■ Work instruction ■
Word for word, reproduce every line of the data.

■ Data shown ■
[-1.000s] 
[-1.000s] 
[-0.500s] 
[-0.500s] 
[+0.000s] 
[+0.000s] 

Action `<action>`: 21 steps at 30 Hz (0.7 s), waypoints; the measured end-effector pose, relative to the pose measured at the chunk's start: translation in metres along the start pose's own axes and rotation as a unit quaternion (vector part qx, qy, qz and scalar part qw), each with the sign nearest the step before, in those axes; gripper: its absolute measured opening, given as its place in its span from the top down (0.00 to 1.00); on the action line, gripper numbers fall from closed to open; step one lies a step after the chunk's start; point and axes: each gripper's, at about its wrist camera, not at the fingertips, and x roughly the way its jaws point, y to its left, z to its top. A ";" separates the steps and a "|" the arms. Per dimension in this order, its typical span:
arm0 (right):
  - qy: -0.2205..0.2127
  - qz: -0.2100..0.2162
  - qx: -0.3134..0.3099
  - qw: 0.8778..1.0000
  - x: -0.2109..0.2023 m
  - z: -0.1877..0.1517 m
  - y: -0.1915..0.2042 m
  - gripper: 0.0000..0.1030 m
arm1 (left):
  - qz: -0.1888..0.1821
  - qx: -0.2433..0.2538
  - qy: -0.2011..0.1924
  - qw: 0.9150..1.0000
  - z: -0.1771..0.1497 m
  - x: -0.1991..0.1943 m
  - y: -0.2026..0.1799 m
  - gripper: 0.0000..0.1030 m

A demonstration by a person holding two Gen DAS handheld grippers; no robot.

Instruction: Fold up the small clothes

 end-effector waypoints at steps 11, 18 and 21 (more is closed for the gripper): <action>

■ Response to the exercise ■
[-1.000s] 
[-1.000s] 
[-0.500s] 
[-0.500s] 
[+0.000s] 
[+0.000s] 

Action `<action>`: 21 steps at 30 Hz (0.7 s), waypoints; the measured end-effector pose, relative to the pose measured at the chunk's start: translation in metres along the start pose's own axes and rotation as a unit quaternion (vector part qx, qy, qz and scalar part qw), each with the sign nearest the step before, in those axes; gripper: its absolute measured opening, given as its place in its span from the top down (0.00 to 1.00); on the action line, gripper numbers fall from closed to open; step one lies a step after the chunk's start; point and axes: each gripper's, at about its wrist camera, not at the fingertips, and x roughly the way its jaws point, y to its left, z to its top. A ";" separates the steps and a "|" the arms. Per dimension in this order, its typical span:
arm0 (right):
  - qy: -0.2205..0.2127
  - qz: -0.2100..0.2162
  - qx: -0.3134..0.3099
  - qw: 0.8778..1.0000
  - x: -0.2109..0.2023 m
  - z: -0.1877..0.1517 m
  - y: -0.1915..0.2042 m
  - gripper: 0.0000..0.1030 m
arm1 (left):
  - qz: -0.1888..0.1821
  - qx: -0.2433..0.2538
  - qy: -0.2011..0.1924
  - qw: 0.9150..1.0000
  - z: -0.1771..0.1497 m
  - x: -0.1991..0.1943 m
  - y: -0.2026..0.1799 m
  - gripper: 0.0000..0.1030 m

A demonstration by a person holding two Gen DAS handheld grippers; no robot.

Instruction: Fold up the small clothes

 end-effector waypoints at steps 11, 18 and 21 (more is closed for the gripper): <action>

The output contains nothing more.